Data for this task Block Start
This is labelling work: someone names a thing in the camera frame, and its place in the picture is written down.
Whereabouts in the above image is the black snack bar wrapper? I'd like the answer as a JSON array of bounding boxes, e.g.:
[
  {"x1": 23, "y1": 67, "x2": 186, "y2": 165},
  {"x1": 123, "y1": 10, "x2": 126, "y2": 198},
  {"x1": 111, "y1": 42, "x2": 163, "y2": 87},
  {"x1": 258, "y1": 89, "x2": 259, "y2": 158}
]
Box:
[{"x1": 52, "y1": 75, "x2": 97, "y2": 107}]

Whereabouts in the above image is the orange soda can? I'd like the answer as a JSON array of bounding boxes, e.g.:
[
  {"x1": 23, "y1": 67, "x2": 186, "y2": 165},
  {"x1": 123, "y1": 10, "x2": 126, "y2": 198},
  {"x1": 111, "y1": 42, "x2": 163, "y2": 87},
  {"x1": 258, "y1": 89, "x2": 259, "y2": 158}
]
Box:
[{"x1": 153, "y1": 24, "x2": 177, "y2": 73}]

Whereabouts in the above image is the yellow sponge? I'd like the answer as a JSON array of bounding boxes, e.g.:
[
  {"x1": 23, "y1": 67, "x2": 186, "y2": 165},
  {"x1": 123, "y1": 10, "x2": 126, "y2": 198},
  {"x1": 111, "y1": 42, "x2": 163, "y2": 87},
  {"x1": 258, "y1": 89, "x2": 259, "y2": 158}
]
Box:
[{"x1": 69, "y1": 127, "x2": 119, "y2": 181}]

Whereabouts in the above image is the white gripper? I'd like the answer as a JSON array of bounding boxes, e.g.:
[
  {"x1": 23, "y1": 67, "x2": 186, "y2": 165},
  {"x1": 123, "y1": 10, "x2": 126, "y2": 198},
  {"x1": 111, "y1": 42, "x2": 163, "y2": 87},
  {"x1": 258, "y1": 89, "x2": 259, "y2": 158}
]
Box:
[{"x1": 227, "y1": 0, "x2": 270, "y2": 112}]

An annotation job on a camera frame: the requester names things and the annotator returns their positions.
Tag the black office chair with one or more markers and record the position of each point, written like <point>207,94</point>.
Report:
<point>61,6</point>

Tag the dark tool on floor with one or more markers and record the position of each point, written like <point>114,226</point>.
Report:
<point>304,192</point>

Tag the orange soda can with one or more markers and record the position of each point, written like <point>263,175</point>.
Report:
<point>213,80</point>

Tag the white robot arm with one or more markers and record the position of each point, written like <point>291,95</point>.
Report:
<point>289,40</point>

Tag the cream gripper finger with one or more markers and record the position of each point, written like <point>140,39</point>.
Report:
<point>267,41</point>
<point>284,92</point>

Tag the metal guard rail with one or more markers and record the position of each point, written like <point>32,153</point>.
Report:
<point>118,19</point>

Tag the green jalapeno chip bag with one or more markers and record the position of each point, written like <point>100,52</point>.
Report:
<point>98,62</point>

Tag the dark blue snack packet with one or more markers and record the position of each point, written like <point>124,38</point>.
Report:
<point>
Data for this task Block End
> _What you are asked to do_
Return all of the entries word for word.

> _Expected answer_
This is labelling work: someone names a thing in the camera frame, and its place in the picture is written down.
Whereabouts in the above image is the black snack bar wrapper? I'd like the answer as a JSON array of bounding boxes, e.g.:
[
  {"x1": 23, "y1": 67, "x2": 186, "y2": 165},
  {"x1": 123, "y1": 10, "x2": 126, "y2": 198},
  {"x1": 111, "y1": 42, "x2": 163, "y2": 87},
  {"x1": 258, "y1": 89, "x2": 259, "y2": 158}
]
Box:
[{"x1": 52, "y1": 75, "x2": 97, "y2": 107}]

Whereabouts in the above image is the orange soda can? I'd like the answer as a JSON array of bounding boxes, e.g.:
[
  {"x1": 23, "y1": 67, "x2": 186, "y2": 165},
  {"x1": 123, "y1": 10, "x2": 126, "y2": 198},
  {"x1": 111, "y1": 42, "x2": 163, "y2": 87},
  {"x1": 258, "y1": 89, "x2": 259, "y2": 158}
]
Box:
[{"x1": 153, "y1": 24, "x2": 177, "y2": 73}]

Whereabouts in the above image is the yellow sponge? I'd like the answer as a JSON array of bounding boxes, e.g.:
[
  {"x1": 23, "y1": 67, "x2": 186, "y2": 165},
  {"x1": 123, "y1": 10, "x2": 126, "y2": 198},
  {"x1": 111, "y1": 42, "x2": 163, "y2": 87},
  {"x1": 258, "y1": 89, "x2": 259, "y2": 158}
]
Box:
[{"x1": 69, "y1": 127, "x2": 119, "y2": 181}]

Whereabouts in the above image is the white gripper? I'd like the answer as a JSON array of bounding boxes, e.g.:
[
  {"x1": 23, "y1": 67, "x2": 186, "y2": 165},
  {"x1": 123, "y1": 10, "x2": 126, "y2": 198},
  {"x1": 111, "y1": 42, "x2": 163, "y2": 87},
  {"x1": 258, "y1": 89, "x2": 259, "y2": 158}
]
Box:
[{"x1": 227, "y1": 0, "x2": 270, "y2": 112}]

An annotation job on a camera frame: the requester names things and the annotator returns their positions.
Tag the black office chair with one or more markers and record the position of each point, written like <point>207,94</point>.
Report:
<point>61,6</point>

Tag the dark tool on floor with one or more markers and record the position of each point, written like <point>114,226</point>.
Report:
<point>304,192</point>

Tag the orange soda can with one or more markers and record the position of each point, written like <point>263,175</point>.
Report:
<point>213,80</point>

Tag the white robot arm with one or more markers and record the position of each point, written like <point>291,95</point>.
Report:
<point>289,40</point>

Tag the cream gripper finger with one or more markers and record the position of each point, written like <point>140,39</point>.
Report:
<point>267,41</point>
<point>284,92</point>

Tag the metal guard rail with one or more markers and record the position of each point, written like <point>32,153</point>.
Report:
<point>118,19</point>

Tag the green jalapeno chip bag with one or more markers and record the position of each point, written like <point>100,52</point>.
Report:
<point>98,62</point>

Tag the dark blue snack packet with one or more markers and record the position of each point, written like <point>124,38</point>.
Report:
<point>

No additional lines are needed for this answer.